[mahora 第3号] 編集後記
趣味のクライミングの話をします。
クライミングはもともと登山技術を磨く練習法として始まり、現在では氷の絶壁をバールのような道具で突き刺しながら登るものや、命綱をつけて数十メートルの岩壁を登るもの、ロープやヘルメットを付けずに高くても五メー
トルほどの岩を登るものなど、さまざまなスタイルを包括しています。
自然の岩を登るわけですから、自然の脅威を直に受けることになります。地震や河川の氾濫などで岩が傾いたり削れたりし、登るコースが消滅したり、難易度が変わったりすることもしばしばです。ただしクライミング界には、
こうした自然の作用を否定せずに受け止める文化があります。なぜなら、「自然界に存在する岩を人間が登らせてもらっている」のであり、だから「自然のままに尊重すべきである」と考えるからです。
そのためこんな議論もあります。ならば、命綱を引っかけるためのボルトを岩に打ち込むのは許されるのか? 滑り止めのチョークやシューズのゴムが岩に付着するのは? ドリルで削るなどして人為的に岩を加工するのは論
外ですが、道具の使用の線引きに関しては、人間の安全面を取るか、環境保護的な観点を優先させるかで、クライミング界でも実はいまだに議論が交わされています。
この議論の一方を極論すると、クライミング自体が自然を汚していることになり、いってみれば人間なんていないほうが自然には良い、ということになります。しかし人間が自然との接点を持つことは許されないのでしょうか。
もちろん違うでしょう。クライミングの醍醐味は岩の一番上まで登り終えたときの達成感よりも、岩登りを通して自然に受け入れられるという一体感を味わうことにあると私は思います。問題は、人間と自然とを分ける考え方にあるのではないでしょうか。
人間と自然とを二分するデカルト的二元論は、自然を人間の資源とみなし、科学と合理主義を発展させ、物理主義と資本主義の加速を促し、社会も文化も人間も分断し、自己利益の追求と暴力的な闘争が支配する世のなかを生み、一時の快楽を与える影で人間も自然も疲弊させていきました。これは「人間の最悪の思い上がり」の結果だと、インド出身の活動家、サティシュ・クマールはいいます。
今号の冒頭に引用した彼の言葉はこう続きます。「結局のところ地球と私たち自身との間に区別はない」。つまり、人間は土から生まれ、土に還る。人間は自然の一部であり、それ以上でもないし、分離もしていない。自分と、自分以外のすべての生命に畏敬の念を抱き、補い合いながら生きるために、ともに結ばれるための関係の糸を取り戻す。あらゆるものは全体(ホリスティック)であり、「一」である。人間の生とはその原始の風景を内に抱いた営みであり、人為とはそのための手段である。そのとき人々の目にするのが、愛であり、調和であり、そして美である。

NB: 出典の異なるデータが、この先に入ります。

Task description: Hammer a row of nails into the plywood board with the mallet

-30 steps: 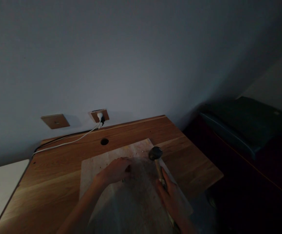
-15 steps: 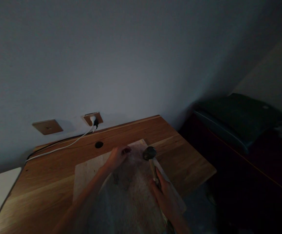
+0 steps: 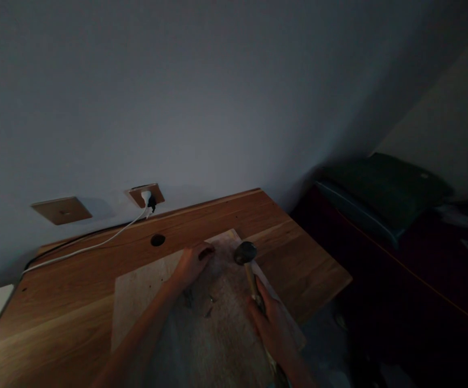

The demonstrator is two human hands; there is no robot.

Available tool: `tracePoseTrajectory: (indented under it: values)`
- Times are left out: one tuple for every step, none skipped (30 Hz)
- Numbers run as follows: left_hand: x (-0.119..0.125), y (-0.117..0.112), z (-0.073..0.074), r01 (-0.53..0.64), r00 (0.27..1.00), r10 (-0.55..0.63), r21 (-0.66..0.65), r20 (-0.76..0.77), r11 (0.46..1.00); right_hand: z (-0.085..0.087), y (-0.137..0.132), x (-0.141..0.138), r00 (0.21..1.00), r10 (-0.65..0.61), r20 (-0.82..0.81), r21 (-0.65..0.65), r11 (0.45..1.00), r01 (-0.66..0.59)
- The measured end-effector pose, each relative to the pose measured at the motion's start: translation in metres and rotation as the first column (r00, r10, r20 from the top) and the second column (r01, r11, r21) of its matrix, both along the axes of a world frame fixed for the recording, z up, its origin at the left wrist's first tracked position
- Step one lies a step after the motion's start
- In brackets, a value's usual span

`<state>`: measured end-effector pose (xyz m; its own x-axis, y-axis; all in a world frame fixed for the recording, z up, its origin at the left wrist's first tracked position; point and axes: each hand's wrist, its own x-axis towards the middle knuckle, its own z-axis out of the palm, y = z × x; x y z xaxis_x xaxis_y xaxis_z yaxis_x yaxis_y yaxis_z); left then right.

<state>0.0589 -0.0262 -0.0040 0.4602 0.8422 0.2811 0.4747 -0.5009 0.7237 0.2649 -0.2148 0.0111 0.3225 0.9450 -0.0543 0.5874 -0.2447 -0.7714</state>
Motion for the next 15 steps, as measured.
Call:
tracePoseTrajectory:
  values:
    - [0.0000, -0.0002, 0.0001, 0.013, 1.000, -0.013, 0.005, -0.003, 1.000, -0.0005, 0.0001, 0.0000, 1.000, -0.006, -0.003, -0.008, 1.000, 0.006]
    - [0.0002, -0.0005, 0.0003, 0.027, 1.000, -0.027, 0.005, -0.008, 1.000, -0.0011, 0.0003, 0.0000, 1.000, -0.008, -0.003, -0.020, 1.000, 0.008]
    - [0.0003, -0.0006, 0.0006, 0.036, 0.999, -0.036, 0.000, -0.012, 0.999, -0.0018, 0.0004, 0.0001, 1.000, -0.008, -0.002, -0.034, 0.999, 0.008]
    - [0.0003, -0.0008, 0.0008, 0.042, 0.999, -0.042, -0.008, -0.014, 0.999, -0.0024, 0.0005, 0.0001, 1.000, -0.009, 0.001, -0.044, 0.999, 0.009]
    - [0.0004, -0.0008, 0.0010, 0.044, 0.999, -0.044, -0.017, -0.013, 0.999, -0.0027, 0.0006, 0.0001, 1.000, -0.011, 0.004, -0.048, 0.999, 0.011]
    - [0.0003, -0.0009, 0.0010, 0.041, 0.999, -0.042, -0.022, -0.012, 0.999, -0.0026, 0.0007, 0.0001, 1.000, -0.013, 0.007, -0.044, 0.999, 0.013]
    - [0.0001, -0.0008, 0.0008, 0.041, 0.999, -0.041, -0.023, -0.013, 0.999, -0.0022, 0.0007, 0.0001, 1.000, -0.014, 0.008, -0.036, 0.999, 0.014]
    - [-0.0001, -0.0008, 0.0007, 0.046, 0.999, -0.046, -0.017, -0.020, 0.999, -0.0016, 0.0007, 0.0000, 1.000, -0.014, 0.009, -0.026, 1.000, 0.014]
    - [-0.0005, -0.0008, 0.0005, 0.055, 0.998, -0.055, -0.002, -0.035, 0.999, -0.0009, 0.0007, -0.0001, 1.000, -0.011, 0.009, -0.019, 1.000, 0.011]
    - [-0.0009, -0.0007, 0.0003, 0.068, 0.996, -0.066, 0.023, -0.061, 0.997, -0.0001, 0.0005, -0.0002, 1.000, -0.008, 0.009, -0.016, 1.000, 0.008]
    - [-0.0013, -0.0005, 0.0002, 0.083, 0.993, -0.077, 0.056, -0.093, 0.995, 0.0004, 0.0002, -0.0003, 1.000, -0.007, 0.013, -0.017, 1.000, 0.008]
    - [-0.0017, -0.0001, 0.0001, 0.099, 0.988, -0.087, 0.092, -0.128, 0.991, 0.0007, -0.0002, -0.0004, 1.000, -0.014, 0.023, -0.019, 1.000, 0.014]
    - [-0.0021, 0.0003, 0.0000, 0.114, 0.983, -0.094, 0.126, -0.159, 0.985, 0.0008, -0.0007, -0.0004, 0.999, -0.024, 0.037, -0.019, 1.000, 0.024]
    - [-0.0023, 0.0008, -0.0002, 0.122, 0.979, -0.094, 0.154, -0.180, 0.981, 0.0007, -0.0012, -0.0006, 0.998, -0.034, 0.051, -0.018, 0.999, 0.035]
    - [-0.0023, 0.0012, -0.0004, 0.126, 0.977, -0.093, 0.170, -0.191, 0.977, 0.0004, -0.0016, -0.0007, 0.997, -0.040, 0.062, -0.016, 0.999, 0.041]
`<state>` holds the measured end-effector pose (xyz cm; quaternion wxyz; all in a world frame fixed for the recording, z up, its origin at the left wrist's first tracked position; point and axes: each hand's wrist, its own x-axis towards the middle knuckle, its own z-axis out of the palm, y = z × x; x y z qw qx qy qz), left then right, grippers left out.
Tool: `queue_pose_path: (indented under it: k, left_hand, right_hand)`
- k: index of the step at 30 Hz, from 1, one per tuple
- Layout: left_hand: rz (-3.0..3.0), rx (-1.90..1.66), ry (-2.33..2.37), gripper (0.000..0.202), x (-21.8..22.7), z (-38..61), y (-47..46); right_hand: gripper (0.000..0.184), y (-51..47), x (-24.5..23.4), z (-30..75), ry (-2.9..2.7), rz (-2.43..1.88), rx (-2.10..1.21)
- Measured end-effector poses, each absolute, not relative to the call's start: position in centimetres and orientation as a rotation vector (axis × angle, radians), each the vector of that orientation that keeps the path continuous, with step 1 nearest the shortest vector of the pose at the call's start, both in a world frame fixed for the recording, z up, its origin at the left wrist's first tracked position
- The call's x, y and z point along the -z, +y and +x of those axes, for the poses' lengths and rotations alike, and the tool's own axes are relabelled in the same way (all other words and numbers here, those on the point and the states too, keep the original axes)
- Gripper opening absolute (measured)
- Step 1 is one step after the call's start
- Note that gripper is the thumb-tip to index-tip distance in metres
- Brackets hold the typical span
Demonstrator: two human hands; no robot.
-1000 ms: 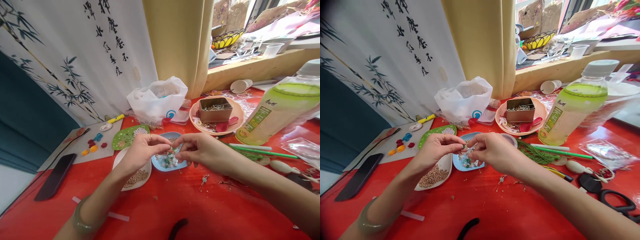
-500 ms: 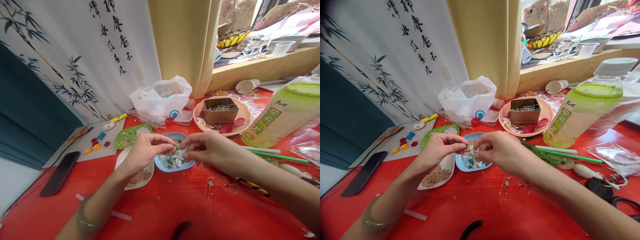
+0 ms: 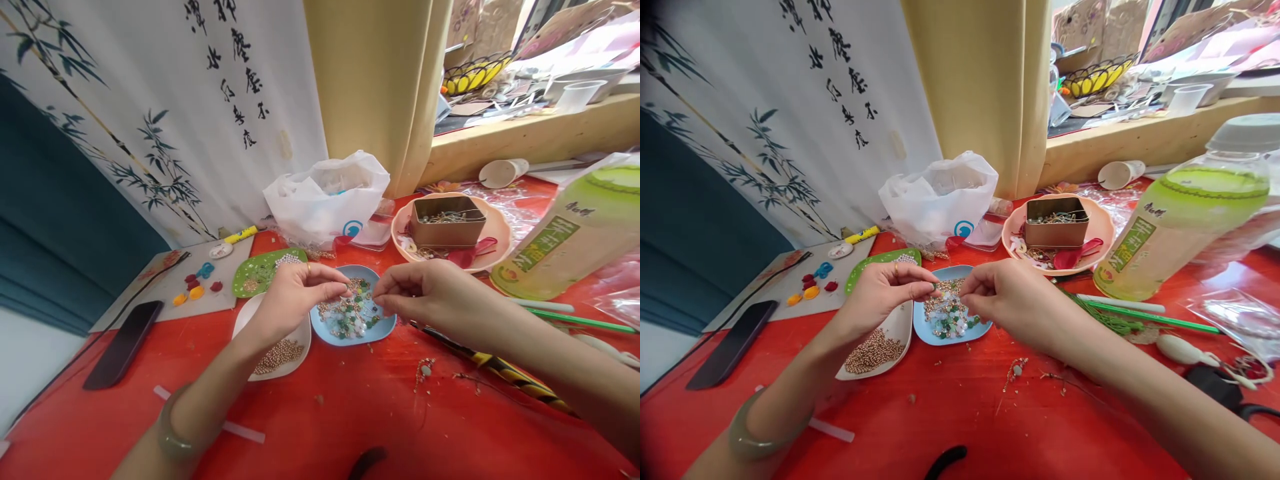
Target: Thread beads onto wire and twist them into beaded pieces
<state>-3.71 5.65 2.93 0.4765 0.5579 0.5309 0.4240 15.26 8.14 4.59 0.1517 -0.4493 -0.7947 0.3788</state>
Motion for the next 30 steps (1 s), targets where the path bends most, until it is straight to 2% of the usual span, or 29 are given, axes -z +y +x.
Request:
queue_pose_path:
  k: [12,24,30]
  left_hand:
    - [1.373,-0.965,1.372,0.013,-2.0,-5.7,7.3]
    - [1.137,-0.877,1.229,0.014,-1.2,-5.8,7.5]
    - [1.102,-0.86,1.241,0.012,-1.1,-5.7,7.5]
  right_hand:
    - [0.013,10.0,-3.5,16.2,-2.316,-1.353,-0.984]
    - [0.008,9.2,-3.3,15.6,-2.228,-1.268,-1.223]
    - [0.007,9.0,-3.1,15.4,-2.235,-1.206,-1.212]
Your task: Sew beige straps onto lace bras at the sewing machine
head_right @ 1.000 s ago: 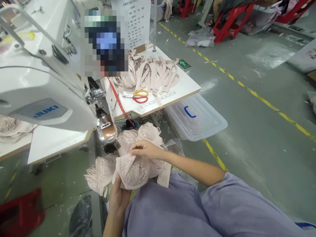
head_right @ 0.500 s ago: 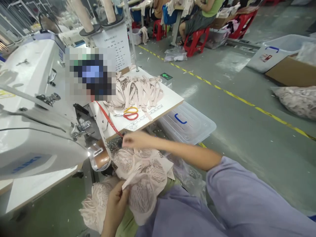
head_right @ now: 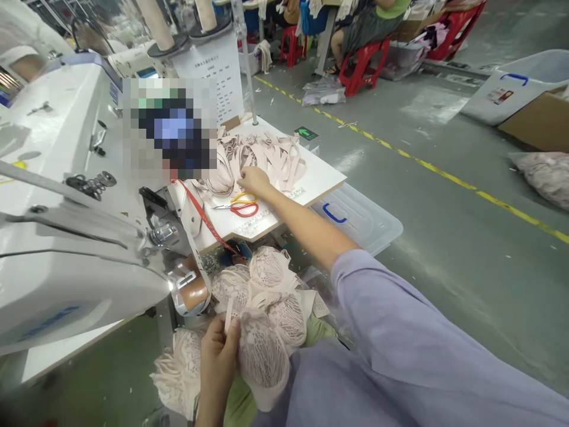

だから人は美と接するとき、全体を回復するのでしょう。矢野智徳さんのいう「機能の調和」も、河瀨直美さんのいう「大仏様のような映画」も、個々が個々でありながら空間も時間も超えた全体を回復するための扉であり、美
そのものが目的なのではない。この扉はそれぞれの日々の暮らしのなかで、あるいは芸術家の精妙な手つきを通して、あるときは自然や隣人との接点を重ねながら、または閃きによって、そして神話や伝統や物語を媒介にして、開かれるのでしょう。今号に記されたさまざまな美という扉は、そのほんの一例です。
今号も美しい出会いと再会に恵まれました。否定や分断よりも、喜びや祝福の種となるように、今号も編みました。編集後記を書く間、窓外ではさまざまな鳥たちの声が層をなして森を満たしています。誌面を通してこの空気が
少しでも伝われば幸いです。またお会いしましょう。